El libro, que en su primera mitad exhibe situaciones nacionales, después se vuelve local para fijar el colmillo en las condiciones de Puebla. La participación familiar en los sectores profesional, científico y técnico y su impacto en la productividad es un estudio realizado por los académicos María Guzman, Michelle Texis y Alberto Castañón.

El estudio cuestiona la efectividad de estas empresas como creadoras de riqueza y revela que mientras más pequeña es la empresa familiar, la proporción de empleados remunerados es menor, a diferencia de aquellas con mayor capacidad para contratar a otras personas y que sí pueden lidiar con la relación familiar.

Siguiendo con la lupa de las problemáticas locales, las economistas Sylvia Guillermo e Irma Balderas develaron un perfil tangible de los pepenadores en Puebla. El resultado fue una radiografía sociodemográfica de ellos y de su forma de ejercer este oficio.

“En promedio tienen 47 años, 25 por ciento de ellos son adultos mayores. Tienen un ingreso mensual de 3 mil 420 pesos, 50 por ciento no gana más de 2 mil 255 pesos. 17 por ciento es analfabeta, no pueden leer las etiquetas de los materiales que recolectan. 84 por ciento de ellos tiene cuando mucho la secundaria. 55 por ciento cuenta con un triciclo para transportar materiales y 53 por ciento no usa protección al momento de recolectar basura”, detalló Silvya Beatriz.

El libro no podía ignorar una de las más crudas realidades laborales en México: la de los niños trabajadores.
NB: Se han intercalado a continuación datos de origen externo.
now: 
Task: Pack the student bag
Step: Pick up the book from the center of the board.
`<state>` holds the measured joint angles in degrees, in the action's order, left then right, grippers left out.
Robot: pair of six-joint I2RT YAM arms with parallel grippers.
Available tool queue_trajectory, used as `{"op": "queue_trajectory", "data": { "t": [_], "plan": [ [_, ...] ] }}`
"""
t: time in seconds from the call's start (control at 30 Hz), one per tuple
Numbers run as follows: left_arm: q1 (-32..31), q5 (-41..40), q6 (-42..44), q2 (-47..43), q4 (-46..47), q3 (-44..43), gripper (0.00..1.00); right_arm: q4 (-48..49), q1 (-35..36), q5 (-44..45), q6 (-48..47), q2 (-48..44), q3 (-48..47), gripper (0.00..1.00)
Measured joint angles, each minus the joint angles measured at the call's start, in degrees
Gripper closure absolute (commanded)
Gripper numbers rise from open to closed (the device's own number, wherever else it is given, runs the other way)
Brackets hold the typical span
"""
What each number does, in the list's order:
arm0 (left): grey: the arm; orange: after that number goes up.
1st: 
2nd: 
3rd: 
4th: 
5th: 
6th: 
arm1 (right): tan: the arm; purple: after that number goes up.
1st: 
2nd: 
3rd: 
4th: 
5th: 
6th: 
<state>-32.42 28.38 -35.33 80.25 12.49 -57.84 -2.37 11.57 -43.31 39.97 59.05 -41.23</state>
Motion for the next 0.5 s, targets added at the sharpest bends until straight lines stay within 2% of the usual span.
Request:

Requemados, analfabetas, explotados, discriminados, indígenas, niños a los que se les arrebata la infancia en semáforos, cruceros, esquinas de centros comerciales y zonas turísticas.

Niñez trabajadora en el comercio ambulante y políticas públicas de limpieza social, es un capítulo conducido por Saraí Juárez quien nos habla de los niños que trabajan en los corredores turísticos de Chiapas. Niños ignorados por las políticas públicas en el estado con mayor pobreza extrema en México, con 28 por ciento de la población en esta situación.

En suma, Mercados laborales, Problemáticas de actualidad en México amplía el debate sobre estas formas de trabajo derivadas, de acuerdo con los académicos, de la ola de la globalización de los años 80.